Task prompt: Identify each line below that contains the word "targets", and copy it out.

Dataset entries
»»
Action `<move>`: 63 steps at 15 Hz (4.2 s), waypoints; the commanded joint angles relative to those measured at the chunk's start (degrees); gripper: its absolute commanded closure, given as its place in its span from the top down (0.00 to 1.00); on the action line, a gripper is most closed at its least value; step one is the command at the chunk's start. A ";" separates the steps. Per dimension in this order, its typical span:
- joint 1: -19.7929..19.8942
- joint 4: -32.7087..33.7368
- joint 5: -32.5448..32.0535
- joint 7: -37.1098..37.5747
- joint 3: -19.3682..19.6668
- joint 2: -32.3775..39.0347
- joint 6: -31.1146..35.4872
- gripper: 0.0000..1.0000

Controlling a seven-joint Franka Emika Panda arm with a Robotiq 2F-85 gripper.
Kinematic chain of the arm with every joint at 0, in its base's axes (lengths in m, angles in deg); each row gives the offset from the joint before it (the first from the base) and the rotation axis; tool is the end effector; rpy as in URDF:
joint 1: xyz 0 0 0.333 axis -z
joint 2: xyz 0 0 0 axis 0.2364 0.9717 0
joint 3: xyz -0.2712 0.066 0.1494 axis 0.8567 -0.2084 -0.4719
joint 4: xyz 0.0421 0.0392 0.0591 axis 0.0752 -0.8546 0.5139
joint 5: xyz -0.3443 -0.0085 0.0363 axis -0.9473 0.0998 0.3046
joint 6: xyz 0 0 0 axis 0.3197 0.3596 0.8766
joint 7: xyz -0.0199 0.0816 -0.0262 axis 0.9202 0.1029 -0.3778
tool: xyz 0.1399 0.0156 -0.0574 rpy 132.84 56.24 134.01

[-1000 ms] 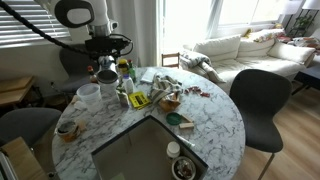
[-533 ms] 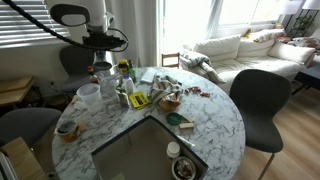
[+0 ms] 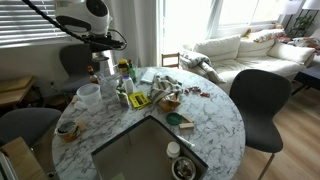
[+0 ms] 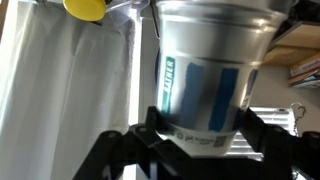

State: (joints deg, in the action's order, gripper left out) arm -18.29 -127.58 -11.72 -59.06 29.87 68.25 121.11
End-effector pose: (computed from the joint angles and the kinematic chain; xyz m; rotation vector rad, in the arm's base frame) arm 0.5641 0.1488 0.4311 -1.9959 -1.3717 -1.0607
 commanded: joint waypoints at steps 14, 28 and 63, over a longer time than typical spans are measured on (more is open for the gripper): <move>1.46 2.43 15.23 -16.47 0.19 9.70 -5.29 0.56; 1.62 9.28 22.09 -27.47 0.49 22.77 -8.77 0.56; -1.63 0.32 1.19 2.14 3.72 4.24 -4.62 1.00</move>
State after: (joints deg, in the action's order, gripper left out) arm -18.22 -120.62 -2.32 -66.45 32.38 80.56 112.97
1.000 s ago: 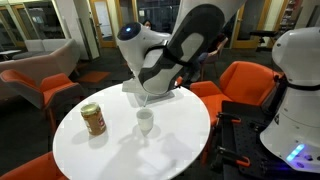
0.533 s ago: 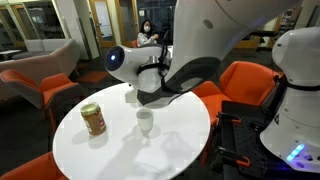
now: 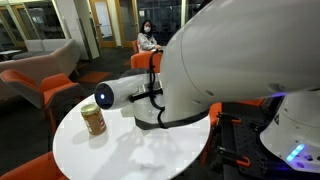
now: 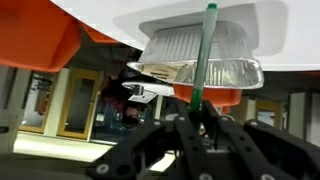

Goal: Pick the marker on the table and put it in the cup

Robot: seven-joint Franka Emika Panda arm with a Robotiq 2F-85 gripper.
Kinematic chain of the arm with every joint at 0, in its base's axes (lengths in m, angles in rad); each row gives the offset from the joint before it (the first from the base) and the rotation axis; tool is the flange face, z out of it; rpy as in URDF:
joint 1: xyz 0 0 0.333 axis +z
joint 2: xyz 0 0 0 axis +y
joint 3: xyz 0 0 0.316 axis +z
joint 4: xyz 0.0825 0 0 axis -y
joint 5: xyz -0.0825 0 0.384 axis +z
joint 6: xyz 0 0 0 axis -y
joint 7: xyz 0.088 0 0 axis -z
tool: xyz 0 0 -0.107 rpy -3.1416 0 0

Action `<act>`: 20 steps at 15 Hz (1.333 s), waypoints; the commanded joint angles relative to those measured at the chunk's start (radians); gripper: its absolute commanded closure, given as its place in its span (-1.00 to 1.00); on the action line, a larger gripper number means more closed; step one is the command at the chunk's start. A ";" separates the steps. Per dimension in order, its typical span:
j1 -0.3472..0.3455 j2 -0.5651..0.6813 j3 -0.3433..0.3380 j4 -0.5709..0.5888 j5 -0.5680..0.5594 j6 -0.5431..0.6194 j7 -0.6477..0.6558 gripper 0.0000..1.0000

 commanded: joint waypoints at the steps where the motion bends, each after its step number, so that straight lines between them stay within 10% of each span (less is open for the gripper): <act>1: -0.031 0.056 0.032 0.058 -0.023 0.003 0.058 0.89; 6: -0.042 0.071 0.088 0.092 -0.022 0.037 0.077 0.89; 7: -0.043 0.064 0.097 0.091 -0.019 0.043 0.075 0.08; 15: -0.040 -0.012 0.098 0.049 -0.008 0.053 0.053 -1.00; 20: -0.033 -0.079 0.079 0.018 -0.011 0.064 0.048 -1.00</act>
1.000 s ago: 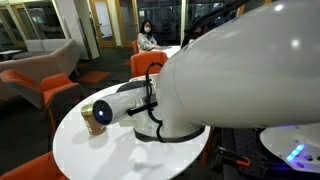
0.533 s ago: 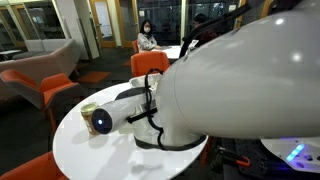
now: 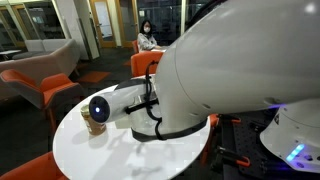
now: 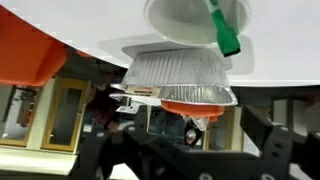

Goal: Pick the marker on the table and put it in the cup

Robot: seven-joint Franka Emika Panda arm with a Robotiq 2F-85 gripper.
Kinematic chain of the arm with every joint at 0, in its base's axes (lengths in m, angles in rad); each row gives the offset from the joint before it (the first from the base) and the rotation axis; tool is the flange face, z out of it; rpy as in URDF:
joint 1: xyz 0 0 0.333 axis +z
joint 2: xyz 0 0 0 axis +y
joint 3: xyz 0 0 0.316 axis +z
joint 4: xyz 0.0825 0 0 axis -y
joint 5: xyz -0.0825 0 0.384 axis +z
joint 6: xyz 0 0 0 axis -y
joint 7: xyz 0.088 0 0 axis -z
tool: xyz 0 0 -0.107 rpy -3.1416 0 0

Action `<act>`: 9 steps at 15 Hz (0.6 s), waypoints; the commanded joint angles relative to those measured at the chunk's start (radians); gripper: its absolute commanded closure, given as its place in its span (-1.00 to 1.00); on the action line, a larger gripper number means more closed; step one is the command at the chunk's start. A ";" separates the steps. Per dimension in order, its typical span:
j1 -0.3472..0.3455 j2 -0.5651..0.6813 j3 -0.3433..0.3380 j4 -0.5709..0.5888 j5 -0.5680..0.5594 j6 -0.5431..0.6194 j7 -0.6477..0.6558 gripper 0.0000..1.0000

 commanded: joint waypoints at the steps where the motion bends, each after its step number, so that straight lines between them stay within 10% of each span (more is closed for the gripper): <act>1: 0.004 -0.094 -0.005 -0.051 -0.015 0.036 -0.001 -1.00; 9: 0.027 -0.296 -0.036 -0.140 -0.026 0.063 -0.065 -1.00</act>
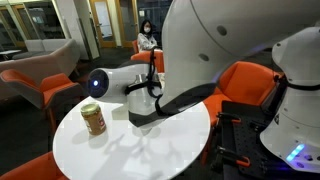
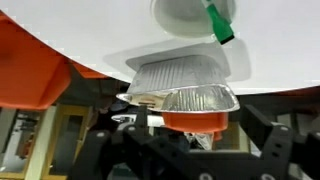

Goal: Pick the marker on the table and put it in the cup

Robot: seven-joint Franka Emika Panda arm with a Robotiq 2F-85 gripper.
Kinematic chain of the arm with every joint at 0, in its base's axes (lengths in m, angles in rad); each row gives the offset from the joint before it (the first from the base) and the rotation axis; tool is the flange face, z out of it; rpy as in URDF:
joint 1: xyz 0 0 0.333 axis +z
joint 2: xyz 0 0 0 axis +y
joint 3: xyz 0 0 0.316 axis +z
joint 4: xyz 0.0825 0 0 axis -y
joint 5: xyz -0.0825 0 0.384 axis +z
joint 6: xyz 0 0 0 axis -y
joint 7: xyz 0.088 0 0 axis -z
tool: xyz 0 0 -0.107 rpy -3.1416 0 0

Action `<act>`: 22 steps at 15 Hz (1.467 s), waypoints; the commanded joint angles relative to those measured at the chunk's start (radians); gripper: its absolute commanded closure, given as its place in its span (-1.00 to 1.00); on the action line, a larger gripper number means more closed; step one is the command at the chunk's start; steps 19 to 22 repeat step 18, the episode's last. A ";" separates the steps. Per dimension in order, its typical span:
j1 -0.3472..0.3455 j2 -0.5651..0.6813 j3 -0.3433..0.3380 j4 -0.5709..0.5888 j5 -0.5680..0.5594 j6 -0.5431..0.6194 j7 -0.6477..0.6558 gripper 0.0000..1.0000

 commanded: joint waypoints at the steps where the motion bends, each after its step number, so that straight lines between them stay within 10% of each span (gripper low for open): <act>1: 0.010 -0.149 -0.005 -0.076 -0.024 0.054 -0.050 -1.00; 11: 0.000 -0.501 -0.010 -0.234 -0.086 0.190 -0.283 -1.00; 22: 0.014 -0.564 -0.057 -0.323 -0.138 0.306 -0.332 -1.00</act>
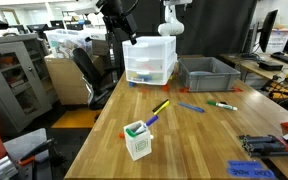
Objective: Open the top drawer of the cabinet on the table
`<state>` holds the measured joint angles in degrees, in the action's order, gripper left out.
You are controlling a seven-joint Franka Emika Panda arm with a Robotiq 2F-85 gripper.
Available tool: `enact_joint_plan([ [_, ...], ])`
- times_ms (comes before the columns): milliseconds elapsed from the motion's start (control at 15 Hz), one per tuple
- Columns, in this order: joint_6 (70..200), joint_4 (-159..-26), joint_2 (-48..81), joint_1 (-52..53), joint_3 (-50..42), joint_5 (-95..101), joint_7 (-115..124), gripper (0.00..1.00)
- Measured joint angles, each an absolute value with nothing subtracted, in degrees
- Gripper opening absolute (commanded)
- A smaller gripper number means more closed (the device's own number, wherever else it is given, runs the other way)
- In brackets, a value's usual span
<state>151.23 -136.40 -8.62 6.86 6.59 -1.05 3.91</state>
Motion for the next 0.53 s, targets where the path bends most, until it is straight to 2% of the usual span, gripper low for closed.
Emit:
enact_joint_plan([
  [533, 158.8, -127.5, 5.2, 10.0, 8.1, -30.8, 1.2, 1.0],
])
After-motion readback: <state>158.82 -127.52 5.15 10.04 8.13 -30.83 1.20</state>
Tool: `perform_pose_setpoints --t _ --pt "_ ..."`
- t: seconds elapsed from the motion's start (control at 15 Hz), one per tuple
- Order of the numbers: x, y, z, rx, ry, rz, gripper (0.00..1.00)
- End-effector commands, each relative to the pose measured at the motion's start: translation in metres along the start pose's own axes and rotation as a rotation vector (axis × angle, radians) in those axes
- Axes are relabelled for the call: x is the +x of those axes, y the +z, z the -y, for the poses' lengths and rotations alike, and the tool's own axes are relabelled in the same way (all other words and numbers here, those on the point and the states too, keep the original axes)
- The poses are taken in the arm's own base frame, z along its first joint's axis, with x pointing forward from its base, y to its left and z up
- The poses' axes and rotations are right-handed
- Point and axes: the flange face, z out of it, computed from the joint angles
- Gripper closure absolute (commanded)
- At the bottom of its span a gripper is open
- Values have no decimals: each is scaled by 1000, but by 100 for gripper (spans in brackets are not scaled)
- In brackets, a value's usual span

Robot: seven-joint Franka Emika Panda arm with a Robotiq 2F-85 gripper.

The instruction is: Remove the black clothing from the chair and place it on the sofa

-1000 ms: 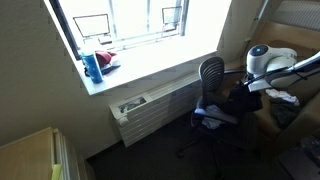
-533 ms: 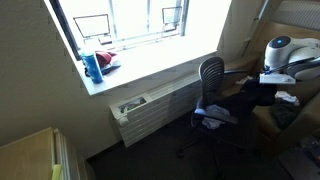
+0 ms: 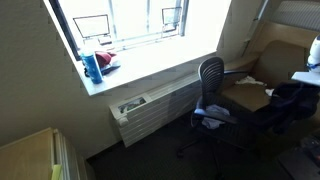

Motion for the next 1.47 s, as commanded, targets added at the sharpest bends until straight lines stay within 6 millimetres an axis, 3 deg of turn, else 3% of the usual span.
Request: perform_pose_setpoints --t 0.0,0.07,0.13,0.27,0.4,0.67,0.8,0.87,0.93,1.0,1.13,1.2,1.27,1.4 --pt "7 5 -10 -10 20 8 89" --pt "11 7 -16 -15 31 13 89" --pt "11 6 -13 -43 75 -14 97" --pt "38 1 -28 -59 239 -5 97" --pt "59 -13 -63 -69 349 16 97" --pt "98 -42 -110 -114 571 120 97" --pt "137 -50 -144 -131 700 141 97" --pt "155 -36 -141 -147 764 115 97" --pt "134 -46 -122 -131 677 120 97" --pt "145 -47 -132 -126 700 122 89" --pt "143 -47 -130 -128 688 118 89" --pt "138 -47 -126 -131 679 114 97" --pt "141 -59 -124 -95 741 71 97" --pt "176 -79 -127 -32 857 70 97"
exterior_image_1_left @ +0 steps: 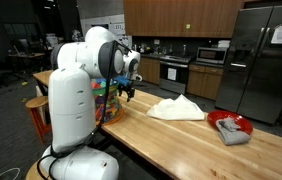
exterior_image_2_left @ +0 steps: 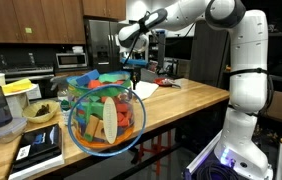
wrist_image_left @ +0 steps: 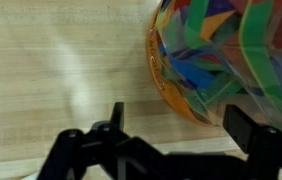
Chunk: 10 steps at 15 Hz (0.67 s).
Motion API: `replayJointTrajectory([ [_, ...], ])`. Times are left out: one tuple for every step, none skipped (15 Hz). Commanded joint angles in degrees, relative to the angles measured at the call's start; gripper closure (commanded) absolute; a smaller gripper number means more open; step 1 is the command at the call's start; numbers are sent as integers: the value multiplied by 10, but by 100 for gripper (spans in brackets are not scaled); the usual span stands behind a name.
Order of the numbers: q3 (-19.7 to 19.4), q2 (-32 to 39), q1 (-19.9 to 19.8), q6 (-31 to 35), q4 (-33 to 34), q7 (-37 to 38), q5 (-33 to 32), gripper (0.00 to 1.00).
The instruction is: Lift the blue plush block from the towel, put it in the bag and then move the bag to the left
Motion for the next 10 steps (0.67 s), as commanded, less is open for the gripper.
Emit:
replayJointTrajectory([
  [3, 30, 10, -25, 53, 18, -2, 0],
  [3, 36, 12, -27, 61, 21, -1, 0],
  [3, 41, 14, -30, 69, 23, 0, 0],
  [2, 45, 15, -32, 75, 23, 0, 0],
  [2, 48, 16, -33, 81, 24, 1, 0],
  [1, 51, 17, -32, 85, 25, 1, 0],
  [0, 54, 17, -30, 87, 27, 1, 0],
  [-2, 54, 16, -25, 87, 29, 1, 0],
  [-3, 55, 15, -18, 86, 31, 1, 0],
  [-7, 53, 14, -2, 82, 36, -1, 0],
])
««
Task output:
Motion for the next 0.53 s, targets where the path bends most, until it is straight to 2% of the usual span, gripper low for closed.
Motion for the next 1.47 s, as commanded, targets added at the sharpest bends until straight lines stay within 6 millimetres an axis, 3 deg of turn, else 3% of the usual span.

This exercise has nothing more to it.